*** Begin section ***

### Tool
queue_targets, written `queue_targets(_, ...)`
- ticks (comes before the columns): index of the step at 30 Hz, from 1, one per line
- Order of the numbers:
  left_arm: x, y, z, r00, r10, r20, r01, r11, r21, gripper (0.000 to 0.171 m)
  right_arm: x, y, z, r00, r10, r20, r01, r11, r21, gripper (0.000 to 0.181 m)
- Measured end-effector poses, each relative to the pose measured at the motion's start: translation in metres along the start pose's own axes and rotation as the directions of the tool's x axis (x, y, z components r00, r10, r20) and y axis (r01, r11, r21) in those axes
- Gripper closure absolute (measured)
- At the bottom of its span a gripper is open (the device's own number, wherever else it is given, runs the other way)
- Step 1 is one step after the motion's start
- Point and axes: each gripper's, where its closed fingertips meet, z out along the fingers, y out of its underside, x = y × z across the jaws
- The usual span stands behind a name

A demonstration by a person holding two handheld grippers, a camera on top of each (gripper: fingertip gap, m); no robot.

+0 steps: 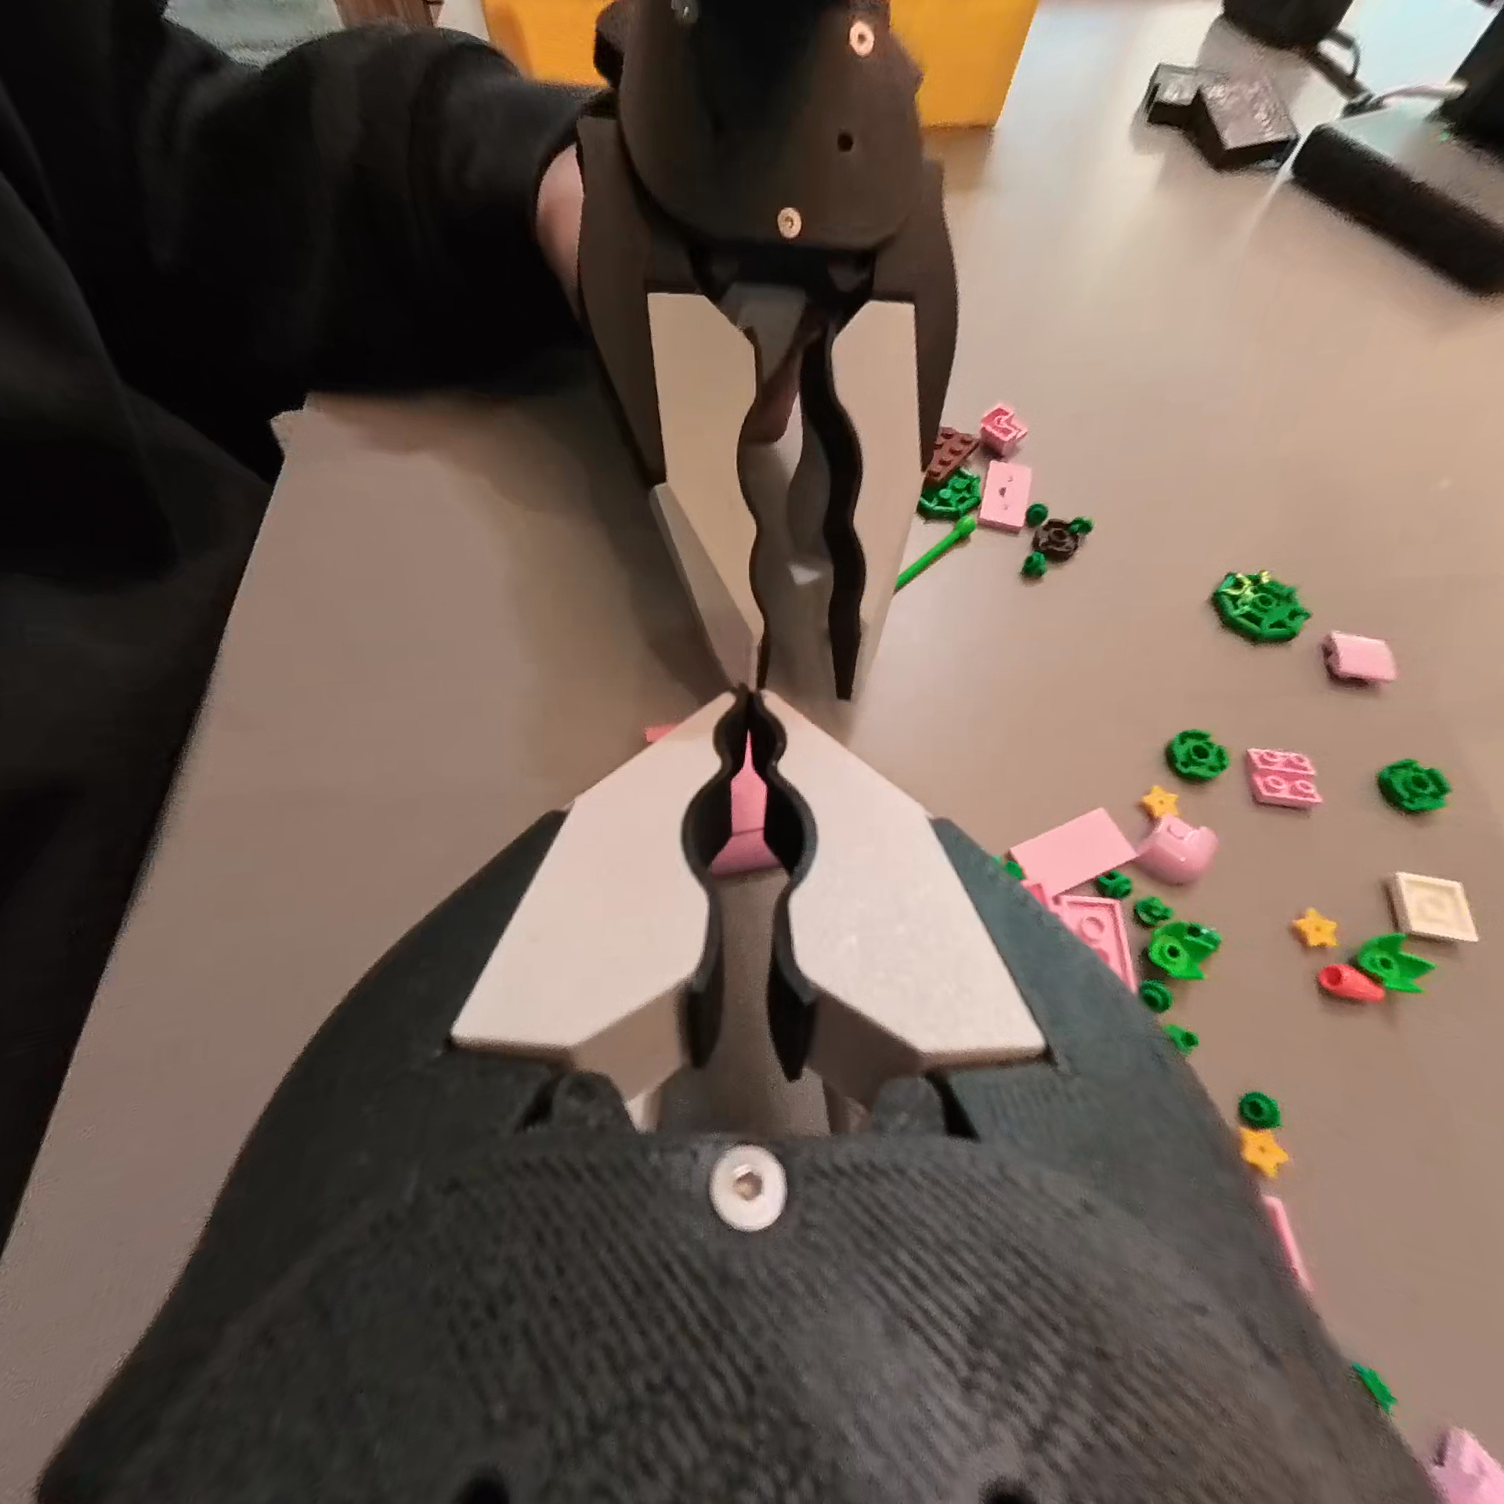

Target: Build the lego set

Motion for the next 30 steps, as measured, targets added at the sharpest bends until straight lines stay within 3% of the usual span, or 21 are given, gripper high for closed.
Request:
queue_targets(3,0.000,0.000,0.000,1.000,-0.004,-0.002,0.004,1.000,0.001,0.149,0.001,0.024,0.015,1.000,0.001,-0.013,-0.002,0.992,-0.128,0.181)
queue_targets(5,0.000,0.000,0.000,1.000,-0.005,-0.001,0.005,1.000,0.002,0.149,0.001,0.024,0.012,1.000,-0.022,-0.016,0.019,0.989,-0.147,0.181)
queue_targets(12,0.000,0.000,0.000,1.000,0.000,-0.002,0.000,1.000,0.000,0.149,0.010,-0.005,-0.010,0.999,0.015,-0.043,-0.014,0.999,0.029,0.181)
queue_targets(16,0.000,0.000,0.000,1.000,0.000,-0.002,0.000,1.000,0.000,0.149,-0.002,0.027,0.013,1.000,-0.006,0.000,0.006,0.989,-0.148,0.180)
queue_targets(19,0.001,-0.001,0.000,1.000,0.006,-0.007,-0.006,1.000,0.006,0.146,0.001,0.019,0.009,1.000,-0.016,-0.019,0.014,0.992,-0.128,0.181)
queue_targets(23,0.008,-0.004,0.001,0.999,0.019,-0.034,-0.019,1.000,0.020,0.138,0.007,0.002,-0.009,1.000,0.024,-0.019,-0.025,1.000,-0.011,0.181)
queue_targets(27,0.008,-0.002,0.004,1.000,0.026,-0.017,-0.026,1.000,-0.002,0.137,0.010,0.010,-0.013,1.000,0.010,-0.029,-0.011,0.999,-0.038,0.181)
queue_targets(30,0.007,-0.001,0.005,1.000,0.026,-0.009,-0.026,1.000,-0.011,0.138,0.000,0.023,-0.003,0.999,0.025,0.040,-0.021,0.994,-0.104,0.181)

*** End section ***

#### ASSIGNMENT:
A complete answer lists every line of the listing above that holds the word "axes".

#### RESULT FOR THIS TASK:
- Measured end-effector poses, each relative to the pose measured at the motion's start: translation in metres along the start pose's own axes and rotation as the directions of the tool's x axis (x, y, z components r00, r10, r20) and y axis (r01, r11, r21) in those axes
- Point and axes: each gripper's, where its closed fingertips meet, z out along the fingers, y out of its underside, x = y × z across the jaws

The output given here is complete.